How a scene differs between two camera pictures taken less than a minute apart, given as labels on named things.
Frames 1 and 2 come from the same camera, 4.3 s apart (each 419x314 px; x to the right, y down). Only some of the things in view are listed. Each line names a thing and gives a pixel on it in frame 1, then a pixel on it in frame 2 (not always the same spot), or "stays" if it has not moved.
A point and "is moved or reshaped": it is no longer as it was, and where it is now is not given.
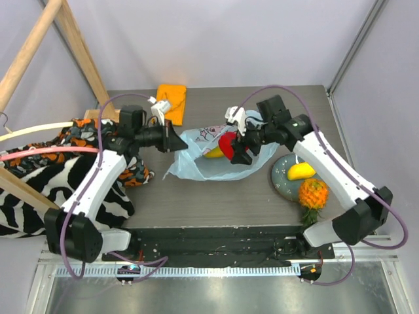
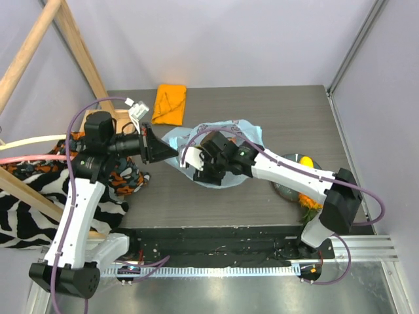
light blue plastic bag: [190, 162] is moved or reshaped
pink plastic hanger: [48, 149] -> [35, 157]
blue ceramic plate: [288, 189] stays
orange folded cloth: [176, 94] stays
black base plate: [220, 246] stays
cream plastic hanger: [12, 134] -> [3, 146]
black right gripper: [244, 148] -> [209, 157]
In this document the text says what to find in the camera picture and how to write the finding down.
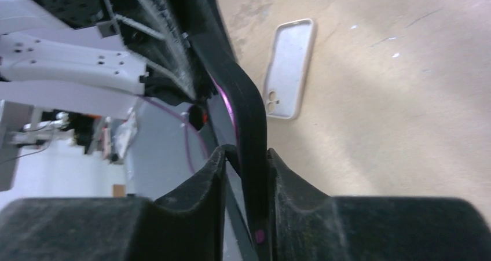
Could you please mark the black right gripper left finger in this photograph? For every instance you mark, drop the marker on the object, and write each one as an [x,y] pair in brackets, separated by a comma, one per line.
[185,224]

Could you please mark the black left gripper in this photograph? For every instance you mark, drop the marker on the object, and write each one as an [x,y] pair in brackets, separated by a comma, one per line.
[151,30]

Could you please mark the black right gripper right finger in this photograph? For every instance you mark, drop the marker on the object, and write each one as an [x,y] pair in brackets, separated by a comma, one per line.
[311,225]

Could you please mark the black phone case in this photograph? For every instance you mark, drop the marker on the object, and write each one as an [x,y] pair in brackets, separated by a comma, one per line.
[208,40]

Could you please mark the purple phone black screen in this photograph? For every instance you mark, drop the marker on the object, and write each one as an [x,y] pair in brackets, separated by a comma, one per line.
[249,164]

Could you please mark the white phone case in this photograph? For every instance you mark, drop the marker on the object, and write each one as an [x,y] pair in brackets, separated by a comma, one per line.
[287,69]

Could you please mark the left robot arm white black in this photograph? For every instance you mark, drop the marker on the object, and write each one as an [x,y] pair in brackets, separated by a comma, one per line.
[25,58]

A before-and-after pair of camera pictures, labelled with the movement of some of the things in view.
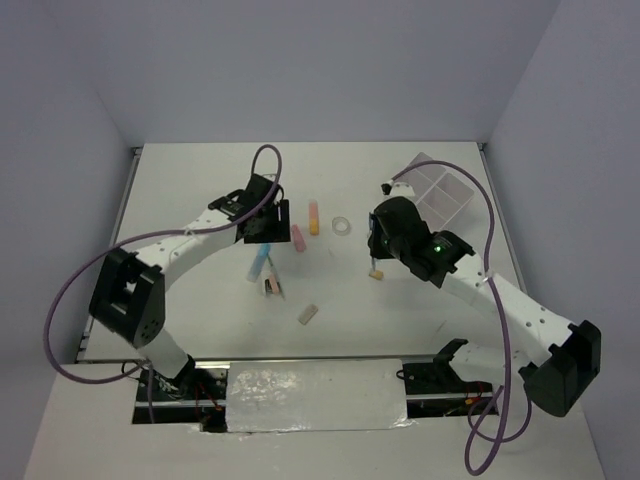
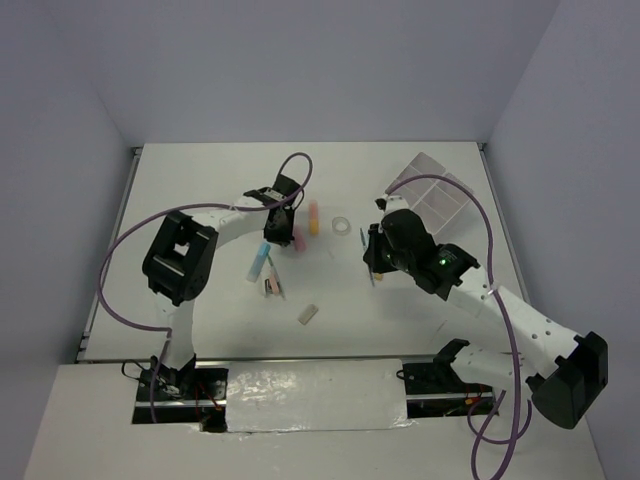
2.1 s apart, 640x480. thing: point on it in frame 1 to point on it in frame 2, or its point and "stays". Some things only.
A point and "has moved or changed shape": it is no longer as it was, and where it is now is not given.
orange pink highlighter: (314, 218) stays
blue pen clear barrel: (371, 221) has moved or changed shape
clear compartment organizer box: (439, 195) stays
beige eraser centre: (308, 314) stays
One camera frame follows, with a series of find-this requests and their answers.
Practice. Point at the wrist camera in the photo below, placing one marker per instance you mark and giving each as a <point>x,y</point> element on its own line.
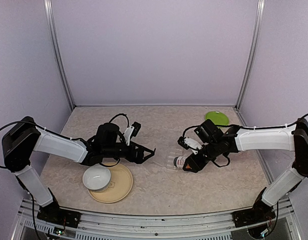
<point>189,143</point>
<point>131,131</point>

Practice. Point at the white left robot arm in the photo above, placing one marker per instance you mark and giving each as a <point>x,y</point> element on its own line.
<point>25,137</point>

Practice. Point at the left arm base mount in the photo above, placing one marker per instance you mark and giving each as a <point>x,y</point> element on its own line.
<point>59,216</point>

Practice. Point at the aluminium corner post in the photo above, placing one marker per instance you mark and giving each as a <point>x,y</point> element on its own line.
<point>252,53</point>
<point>57,53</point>

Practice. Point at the orange pill bottle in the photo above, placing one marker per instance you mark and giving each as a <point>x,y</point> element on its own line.
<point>179,162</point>

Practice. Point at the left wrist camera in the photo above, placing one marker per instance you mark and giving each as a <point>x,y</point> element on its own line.
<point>131,131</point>

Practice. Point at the beige round plate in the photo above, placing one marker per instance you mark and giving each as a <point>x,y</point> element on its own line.
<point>120,185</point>

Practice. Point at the left aluminium corner post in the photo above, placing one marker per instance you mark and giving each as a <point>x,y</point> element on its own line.
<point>57,53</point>

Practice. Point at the green plastic plate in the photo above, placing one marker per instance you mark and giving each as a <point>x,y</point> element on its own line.
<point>217,117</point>

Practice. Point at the right aluminium corner post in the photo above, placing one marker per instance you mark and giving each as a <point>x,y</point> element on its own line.
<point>252,53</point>

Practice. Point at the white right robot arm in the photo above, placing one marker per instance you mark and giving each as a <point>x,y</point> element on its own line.
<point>290,137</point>

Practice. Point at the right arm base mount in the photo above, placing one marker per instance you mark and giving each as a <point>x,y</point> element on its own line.
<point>259,212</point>

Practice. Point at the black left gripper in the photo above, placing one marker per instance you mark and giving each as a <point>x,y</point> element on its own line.
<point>139,159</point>

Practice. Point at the clear plastic pill organizer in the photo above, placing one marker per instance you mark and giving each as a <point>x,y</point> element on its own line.
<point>173,154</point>

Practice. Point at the aluminium front rail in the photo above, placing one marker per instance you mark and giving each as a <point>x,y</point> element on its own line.
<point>154,218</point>

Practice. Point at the white ceramic bowl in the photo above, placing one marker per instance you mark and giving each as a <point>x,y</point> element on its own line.
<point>96,178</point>

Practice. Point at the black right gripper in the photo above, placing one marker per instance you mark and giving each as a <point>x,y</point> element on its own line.
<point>196,165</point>

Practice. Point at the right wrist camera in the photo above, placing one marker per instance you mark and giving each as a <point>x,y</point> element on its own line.
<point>189,143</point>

Aim of the exercise ->
Restate the entries verbatim and exclude any pictures.

Output of the task ->
How a scene differs between two camera pictures taken less than a minute apart, given as labels on named things.
Frames 1 and 2 come from the same camera, 4.3 s apart (each 419x314 px; x to the right, y down). Only some of the things in view are listed. Each line names a thing and gives a pixel on it in frame 1, then a pixel on it in frame 2 (not always the same spot), or "stays" if it has not moved.
A point and "is moved or reshaped": it is no longer as it was, and where it is now is not given.
light blue plastic bag: [190, 162] is moved or reshaped
pink plastic hanger: [48, 149] -> [35, 157]
blue ceramic plate: [288, 189] stays
orange folded cloth: [176, 94] stays
black base plate: [220, 246] stays
cream plastic hanger: [12, 134] -> [3, 146]
black right gripper: [244, 148] -> [209, 157]
In this document the text says what to find in the camera picture and how to write the finding down.
Could you please mark the black right gripper left finger in this photograph? For every instance you mark, drop the marker on the object, and write each one as an [x,y] pair in brackets, separated by a comma, one per line.
[185,224]

Could you please mark the black left gripper in this photograph? For every instance you mark, drop the marker on the object, and write each one as an [x,y] pair in brackets, separated by a comma, one per line.
[151,30]

Could you please mark the black right gripper right finger in this photograph? For every instance you mark, drop the marker on the object, and write each one as an [x,y] pair in brackets, separated by a comma, one per line.
[311,225]

Could you please mark the black phone case in this photograph? For every instance you mark, drop the marker on the object, and write each one as an [x,y] pair in brackets, separated by a comma, one per line.
[208,40]

Could you please mark the purple phone black screen in this photograph? For every instance you mark, drop the marker on the object, and write each one as an [x,y] pair in brackets, separated by a comma, one per line.
[249,164]

Could you please mark the white phone case in this photograph? For every instance you mark, drop the marker on the object, and write each one as an [x,y] pair in brackets, separated by a comma, one per line.
[287,69]

Could you please mark the left robot arm white black in this photograph? For every instance you mark, drop the marker on the object, and write each one as an [x,y] pair in brackets, separated by a comma, one per line.
[25,58]

A before-and-after pair of camera pictures, labelled with the movement of some of the things in view.
2.1 s apart, 640x480. thing: point on it in frame 1 to point on it in frame 2, or its point and "stays". Some things only.
A point and "has moved or changed shape": it is no longer as it was, and where it is now is not given.
orange pink highlighter: (314, 218) stays
blue pen clear barrel: (371, 221) has moved or changed shape
clear compartment organizer box: (439, 195) stays
beige eraser centre: (308, 314) stays
One camera frame follows, with a series of find-this requests and their answers.
Practice. Point at the wrist camera in the photo below, placing one marker per instance you mark and giving each as a <point>x,y</point> element on its own line.
<point>189,143</point>
<point>131,131</point>

Practice. Point at the white left robot arm in the photo above, placing one marker per instance you mark and giving each as a <point>x,y</point> element on its own line.
<point>25,137</point>

Practice. Point at the left arm base mount in the photo above, placing one marker per instance you mark and giving each as a <point>x,y</point> element on its own line.
<point>59,216</point>

Practice. Point at the aluminium corner post in the photo above, placing one marker per instance you mark and giving each as a <point>x,y</point> element on its own line.
<point>252,53</point>
<point>57,53</point>

Practice. Point at the orange pill bottle in the photo above, placing one marker per instance you mark and giving each as a <point>x,y</point> element on its own line.
<point>179,162</point>

Practice. Point at the left wrist camera in the photo above, placing one marker per instance you mark and giving each as a <point>x,y</point> element on its own line.
<point>131,131</point>

Practice. Point at the beige round plate in the photo above, placing one marker per instance you mark and giving each as a <point>x,y</point> element on its own line.
<point>120,185</point>

Practice. Point at the left aluminium corner post in the photo above, placing one marker per instance you mark and giving each as a <point>x,y</point> element on its own line.
<point>57,53</point>

Practice. Point at the green plastic plate in the photo above, placing one marker per instance you mark and giving each as a <point>x,y</point> element on its own line.
<point>217,117</point>

Practice. Point at the right aluminium corner post in the photo above, placing one marker per instance you mark and giving each as a <point>x,y</point> element on its own line.
<point>252,53</point>

Practice. Point at the white right robot arm in the photo above, placing one marker per instance you mark and giving each as a <point>x,y</point> element on its own line.
<point>290,137</point>

Practice. Point at the right arm base mount in the photo above, placing one marker per instance you mark and giving each as a <point>x,y</point> element on its own line.
<point>259,212</point>

Practice. Point at the black left gripper in the photo above, placing one marker per instance you mark and giving each as a <point>x,y</point> element on its own line.
<point>139,159</point>

Practice. Point at the clear plastic pill organizer in the photo above, placing one marker per instance you mark and giving each as a <point>x,y</point> element on its own line.
<point>173,154</point>

Practice. Point at the aluminium front rail in the photo above, placing one marker per instance you mark and giving each as a <point>x,y</point> element on its own line.
<point>154,218</point>

Practice. Point at the white ceramic bowl in the photo above, placing one marker per instance you mark and giving each as a <point>x,y</point> element on its own line.
<point>96,178</point>

Practice. Point at the black right gripper in the photo above, placing one marker per instance you mark and giving each as a <point>x,y</point> element on its own line.
<point>196,165</point>

Practice. Point at the right wrist camera in the photo above, placing one marker per instance you mark and giving each as a <point>x,y</point> element on its own line.
<point>189,143</point>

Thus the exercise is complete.